Starting next school year, New York City's public school cafeterias will not serve meat on Mondays. Mayor Bill de Blasio announced (appropriately, on Monday) that the district's 1.1 million students must eat vegetarian or vegan for one day a week, as part of a national campaign aimed at improving public health and reducing agriculture's carbon footprint.
"Cutting back on meat a little will improve New Yorkers' health and reduce greenhouse gas emissions," de Blasio said in a statement. "We're expanding Meatless Mondays to all public schools to keep our lunch and planet green for generations to come."
The district tested the program in 15 Brooklyn schools and found it would not cost anything. More than that, officials say, the students liked it. This isn't too surprising: Vegan and vegetarian diets are more common among young people than most other age groups in the United States. In adapting to their needs, the Meatless Monday campaign has done what federal nutrition policy has not: The National School Lunch Program serves 30.4 million students across the U.S., and yet the government nutritionists whose work sets the menu do not suggest cutting out red meat entirely—even for a day.
Adjusting Federal Rules
The U.S. Department of Agriculture sets nutritional standards for school lunches and breakfasts. The specifics range from quantifying vegetable "subgroups" (with very scientific names like "dark green" and "orange") to allotted amounts of protein. Although the meat industry has a strong hold on the federal dietary guidelines, which inform these rules, the agency has allowed schools to incorporate meat substitutes—but not always as quickly as some students would like. The Food and Nutrition Service's rules first allowed schools to serve "commercially prepared" tofu in school lunches and breakfasts in 2012, for example.
The federal rules require districts to serve at least two ounces of meat or meat substitute daily. The USDA has also acknowledged the need to allow "schools to diversify the sources of protein available to students and better meet the dietary needs of vegetarians and culturally diverse groups in schools." And so, school districts actually have a lot of discretion—as long as they meet those requirements.
Winning the War (Against Climate Change)
The "Meatless Monday" campaign started as a World War I and II mandate: Eat less meat, the USDA promised, and "food will win the war." In 2003, a non-governmental organization took up the slogan, working to shape U.S. nutrition policy in schools, corporations, and restaurants. Its goals are no longer patriotic, but focus instead on public health and environmental impact.

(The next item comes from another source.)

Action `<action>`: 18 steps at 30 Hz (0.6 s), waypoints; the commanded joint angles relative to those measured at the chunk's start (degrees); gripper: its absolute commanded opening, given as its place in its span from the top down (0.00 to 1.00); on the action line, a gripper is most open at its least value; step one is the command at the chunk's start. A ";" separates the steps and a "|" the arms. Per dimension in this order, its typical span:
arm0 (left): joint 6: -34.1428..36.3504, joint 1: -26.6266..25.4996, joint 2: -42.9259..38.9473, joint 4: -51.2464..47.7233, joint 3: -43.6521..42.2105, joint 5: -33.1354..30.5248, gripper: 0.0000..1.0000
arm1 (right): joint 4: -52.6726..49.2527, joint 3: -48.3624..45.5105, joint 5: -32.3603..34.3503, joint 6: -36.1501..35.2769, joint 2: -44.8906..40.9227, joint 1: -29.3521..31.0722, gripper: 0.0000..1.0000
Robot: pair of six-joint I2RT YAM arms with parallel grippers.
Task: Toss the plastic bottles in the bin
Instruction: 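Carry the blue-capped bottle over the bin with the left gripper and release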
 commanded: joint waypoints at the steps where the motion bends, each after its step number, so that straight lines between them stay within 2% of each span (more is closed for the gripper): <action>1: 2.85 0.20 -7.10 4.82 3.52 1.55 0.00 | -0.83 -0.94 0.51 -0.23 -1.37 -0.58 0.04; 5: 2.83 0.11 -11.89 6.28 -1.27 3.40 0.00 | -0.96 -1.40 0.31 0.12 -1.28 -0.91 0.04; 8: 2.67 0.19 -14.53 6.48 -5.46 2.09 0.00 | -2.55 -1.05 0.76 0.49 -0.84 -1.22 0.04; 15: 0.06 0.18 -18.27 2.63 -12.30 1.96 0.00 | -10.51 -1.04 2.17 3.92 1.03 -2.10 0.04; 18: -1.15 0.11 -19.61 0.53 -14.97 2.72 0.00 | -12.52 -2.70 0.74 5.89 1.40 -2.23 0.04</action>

On its website, Meatless Monday has already highlighted New York City's accomplishment. The district is not the first to adopt the policy, but it is the largest. In recent years, 95 districts in the Northeast and schools in Los Angeles and Sarasota, Florida, have also adopted the program. "We believe Monday is the day all health breaks loose," the organization's website says. "Research shows that Monday is the perfect day to make small, positive changes." Whether or not you subscribe to this belief, there is plenty of evidence that large-scale meat production, as it exists in America, is harming the Earth.
Will Meatless Monday Change Anything?
In many cases, the push for Meatless Mondays came from students, who already had vegetarian and vegan options in their school lunches. In Sarasota, eight registered dietitians helped create new recipes and products to fill the gap. Researchers at Columbia University found the program has also been successful in cities like Los Angeles thanks to the efforts of grassroots campaigns (and a little help from the mayor and Oprah Winfrey.)
Between New York City and L.A., 1.7 million students will forgo meat one day a week. But will that mean anything on a larger scale? Food systems don't start or end with the scoop of Salisbury steak on your tray at school, but new analysis from Oxford University researchers suggests animal products (meat, aquaculture, eggs, and dairy) use 83 percent of farmland and contribute 58 percent of agriculture's greenhouse gas emissions—despite providing just about one-third of the country's protein intake.
So should we improve production, or reduce consumption? While sustainable agriculture plays a role, the authors write, "We find that the impacts of the lowest-impact animal products exceed average impacts of substitute vegetable proteins." In other words, plant-based foods are more sustainable almost any way you measure—meaning that, even if it can't fix the planet, a little tofu on Mondays won't hurt.